We began a collaboration with the University Writing Program in Fall 2007 in which consultants from their Writing Center work with students at the Butler Reference Desk. Librarians are included in the consultation if the student requires more research on a particular topic or help with finding particular sources. The outcome of this collaboration is increased activity at the Desk for both librarians and for Writing Consultants. Students see their peers working behind the Desk and want to take part as well. It created a buzz of excitement and draws more people to ask reference questions and to request appointments with the Writing Center. Librarians join in the consultation or refer the student to the appropriate librarian for additional library consultation.
http://www.columbia.edu/cu/uwp/wc/main/main-page/index.html

Goal:

  • Improved writing and research skills.

Assessment:

To date, informal assessment for the University Writing library instruction outreach has been conversations with the Writing Instructors, “debriefing meetings” with the Writing Program Directors, informal feedback from UWP students to librarians during reference, individual consultations, or follow-ups to class presentations. Quantitative data includes the number of instructors and students receiving in-class instructions; the number of students seeing a Writing Center specialist; the number of individual consultations for University Writing students.


History majors critically appraise primary and secondary sources in special collections. (Butler Library)

History Lab is a for-credit class (worth two units) aimed at Columbia junior and senior history majors. History Lab develops student skills in accessing and critically appraising primary and secondary sources used in historical research and argumentation. There are six formal sessions, and one week for individual conferences with the faculty instructor or graduate-student preceptor. Four of the six weekly classes take place at Butler Library, with specialized librarians demonstrating the access and use of resources and providing advice during student hands-on exercises. The four library sessions cover: Secondary Sources; Published Primary Sources; Unpublished Primary Sources--Archival and Manuscript Collections; and Oral History. The introductory and closing session are taught by a History Department faculty member and a graduate student preceptor, each of whom attends all sessions and contributes briefly to the library sessions. Students post their assignments to discussion lists in CourseWorks. In their assignments, the students: propose a research topic; identify secondary and primary sources they would use in exploring it; and describe their experience of the research process. The discussion list postings are monitored by all instructors. The final product is simply a refined research proposal including a bibliographic listing of sources identified as useful, with annotations as needed. This proposal can be formulated in conjunction with an actual history paper that is being done or will be done for another class. History Lab is a for-credit class aimed at junior and senior history majors; and it is worth two units. In the academic year 2007/08 three sections per semester have been taught, with a rough average of 15 students per section.

Goals:

  • Students understand how to propose and refine a meaningful topic for historical research.

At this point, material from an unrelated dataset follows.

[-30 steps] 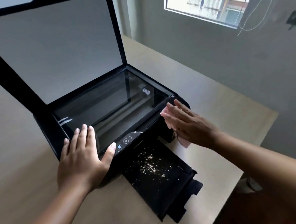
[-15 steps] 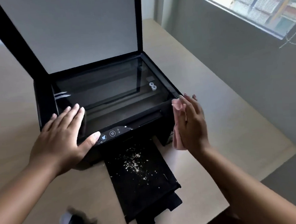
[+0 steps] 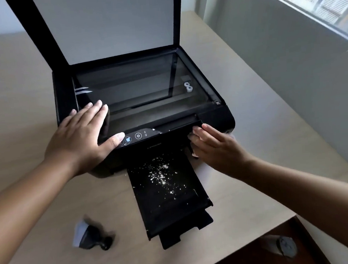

  • Students understand basic processes for identifying, accessing, and assessing the likely relevance of primary and secondary sources.

  • Students understand some basic aspects of working with published sources in a special collections environment.

Assessment:

  • Students completed detailed evaluations that asked the same set of questions for each week of instruction. Thus we were able to ascertain their response to the specific content offered each week. The evaluations from Fall ‘07 were used in rethinking the class for the Spring.

  • The History Dept. faculty member and graduate preceptor also evaluated the overall progress of the students based on their final assignment, class participation, and their weekly postings on the CourseWorks discussion lists. Faculty member and graduate preceptor discussed their assessments with the librarian coordinating History Lab.


Library Tutorials

Library Essentials, a series of self-help, web-based library tutorials, is being implemented in Spring 08 semester. These research skills screen casts are developed with Camtasia. They will be modular, existing both as an index page on the Library website and also to be used independently on various library or CourseWorks pages. Examples of tutorials that exist or are envisioned: How to effectively search the online catalog using advanced keyword searching; searching the catalog by title, author, subject, journal title; placing a recall or requesting an item from Offsite; finding E-Images using the online catalog, the E-Resources page on the library website, ArtStor, Columbia Image Bank, and Google Images.
http://www.columbia.edu/cu/lweb/services/workshops/essentials/index.html
Also an Undergraduate Chemistry tutorial http://www.columbia.edu/itc/chemistry/chem-tutorial/

Goals / Assessment:

NA


Writing program research guide embedded in large scale courses.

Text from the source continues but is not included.